Later in the game as Harris heated up, he proceeded to snatch the soul of Raiders cornerback Jack Jones, sending him to the shadow realm.
Harris gets criticized a lot for apparently not being all that elusive, but time and time again in these missed tackles reports Harris shows up.
This was a remarkable run from Harris, especially being able to bend it back to the cutback lane and then shaking Jones in the hole the way that he did on the way to a 26-yard run. Great day for Harris.
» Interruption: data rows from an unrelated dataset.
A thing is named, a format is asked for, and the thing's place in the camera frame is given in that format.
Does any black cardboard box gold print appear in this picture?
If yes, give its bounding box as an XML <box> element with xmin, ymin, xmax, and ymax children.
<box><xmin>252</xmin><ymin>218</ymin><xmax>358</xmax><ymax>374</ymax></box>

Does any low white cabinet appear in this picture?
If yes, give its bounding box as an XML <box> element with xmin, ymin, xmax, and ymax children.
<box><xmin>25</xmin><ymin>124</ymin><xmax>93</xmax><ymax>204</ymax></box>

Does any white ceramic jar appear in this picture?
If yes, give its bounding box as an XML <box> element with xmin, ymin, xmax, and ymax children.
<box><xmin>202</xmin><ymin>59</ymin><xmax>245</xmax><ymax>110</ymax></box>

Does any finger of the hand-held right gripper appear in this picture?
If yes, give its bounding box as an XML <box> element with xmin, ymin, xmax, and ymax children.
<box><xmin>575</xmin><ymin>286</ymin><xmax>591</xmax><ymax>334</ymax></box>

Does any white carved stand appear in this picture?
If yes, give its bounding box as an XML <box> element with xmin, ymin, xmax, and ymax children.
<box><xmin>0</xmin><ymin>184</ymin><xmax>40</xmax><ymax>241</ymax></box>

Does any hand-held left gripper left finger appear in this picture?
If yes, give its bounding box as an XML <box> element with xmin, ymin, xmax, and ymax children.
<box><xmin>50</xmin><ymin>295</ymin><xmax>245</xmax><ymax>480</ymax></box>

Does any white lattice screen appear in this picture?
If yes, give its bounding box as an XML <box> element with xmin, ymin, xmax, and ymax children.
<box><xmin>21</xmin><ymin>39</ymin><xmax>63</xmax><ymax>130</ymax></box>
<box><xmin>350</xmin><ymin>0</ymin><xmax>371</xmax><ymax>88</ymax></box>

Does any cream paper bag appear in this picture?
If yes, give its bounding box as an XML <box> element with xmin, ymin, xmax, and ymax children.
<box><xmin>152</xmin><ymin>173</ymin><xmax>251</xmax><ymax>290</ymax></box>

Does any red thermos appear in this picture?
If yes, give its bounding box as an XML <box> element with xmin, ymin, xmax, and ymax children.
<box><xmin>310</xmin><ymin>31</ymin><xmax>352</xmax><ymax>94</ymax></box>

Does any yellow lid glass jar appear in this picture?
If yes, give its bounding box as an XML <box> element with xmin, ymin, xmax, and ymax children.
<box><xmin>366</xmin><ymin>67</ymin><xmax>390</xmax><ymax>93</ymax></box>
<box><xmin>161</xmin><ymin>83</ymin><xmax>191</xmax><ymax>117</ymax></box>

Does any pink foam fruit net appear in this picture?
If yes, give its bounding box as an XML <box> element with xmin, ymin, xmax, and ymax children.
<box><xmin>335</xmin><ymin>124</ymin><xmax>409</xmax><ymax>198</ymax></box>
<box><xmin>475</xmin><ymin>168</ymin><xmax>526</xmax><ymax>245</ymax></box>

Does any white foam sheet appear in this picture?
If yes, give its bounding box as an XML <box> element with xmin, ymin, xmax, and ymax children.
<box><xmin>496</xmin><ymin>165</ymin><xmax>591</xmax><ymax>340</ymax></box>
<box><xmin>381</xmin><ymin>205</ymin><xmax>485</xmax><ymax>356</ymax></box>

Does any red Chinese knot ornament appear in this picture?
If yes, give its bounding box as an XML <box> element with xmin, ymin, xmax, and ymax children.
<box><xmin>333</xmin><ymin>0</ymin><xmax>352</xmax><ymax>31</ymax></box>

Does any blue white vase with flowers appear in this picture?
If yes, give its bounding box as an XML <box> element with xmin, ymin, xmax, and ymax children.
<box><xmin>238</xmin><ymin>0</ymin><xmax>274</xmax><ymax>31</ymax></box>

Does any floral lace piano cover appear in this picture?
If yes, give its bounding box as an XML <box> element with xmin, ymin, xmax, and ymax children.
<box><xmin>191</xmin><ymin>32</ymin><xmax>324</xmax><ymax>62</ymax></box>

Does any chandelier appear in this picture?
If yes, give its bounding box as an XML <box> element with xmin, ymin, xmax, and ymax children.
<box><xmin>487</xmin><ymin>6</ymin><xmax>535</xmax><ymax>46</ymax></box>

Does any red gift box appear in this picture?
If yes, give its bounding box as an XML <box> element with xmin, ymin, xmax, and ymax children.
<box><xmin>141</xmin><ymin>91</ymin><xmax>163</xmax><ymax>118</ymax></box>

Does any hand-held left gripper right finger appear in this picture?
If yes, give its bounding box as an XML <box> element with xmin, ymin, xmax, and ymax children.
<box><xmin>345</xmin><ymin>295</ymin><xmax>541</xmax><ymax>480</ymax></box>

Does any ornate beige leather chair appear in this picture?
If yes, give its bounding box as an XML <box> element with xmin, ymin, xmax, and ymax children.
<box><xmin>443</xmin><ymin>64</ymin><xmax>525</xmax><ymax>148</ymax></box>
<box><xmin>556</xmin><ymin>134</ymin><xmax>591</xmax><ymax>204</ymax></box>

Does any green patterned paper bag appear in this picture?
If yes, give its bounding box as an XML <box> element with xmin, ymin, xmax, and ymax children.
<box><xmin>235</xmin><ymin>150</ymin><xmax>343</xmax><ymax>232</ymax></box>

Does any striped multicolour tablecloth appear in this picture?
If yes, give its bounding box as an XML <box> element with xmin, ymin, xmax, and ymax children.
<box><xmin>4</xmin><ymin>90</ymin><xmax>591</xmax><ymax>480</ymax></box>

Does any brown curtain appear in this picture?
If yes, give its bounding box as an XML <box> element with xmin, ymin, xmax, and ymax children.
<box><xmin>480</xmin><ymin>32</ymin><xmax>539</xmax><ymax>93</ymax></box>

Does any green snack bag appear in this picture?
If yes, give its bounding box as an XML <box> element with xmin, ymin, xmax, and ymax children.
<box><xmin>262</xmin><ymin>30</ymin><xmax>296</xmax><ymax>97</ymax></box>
He topped it off with the 36-yard touchdown, breaking a couple of tackles and then getting down the sideline for the score.
Making Raiders linebacker Robert Spillane miss in the backfield on the toss play was impressive in its own right. But after that, Harris just did what many saw out of him at Alabama. He hasn’t shown it regularly in the NFL, but what a moment from the running back.
Heck of a game, and he quieted a lot of the noise around him.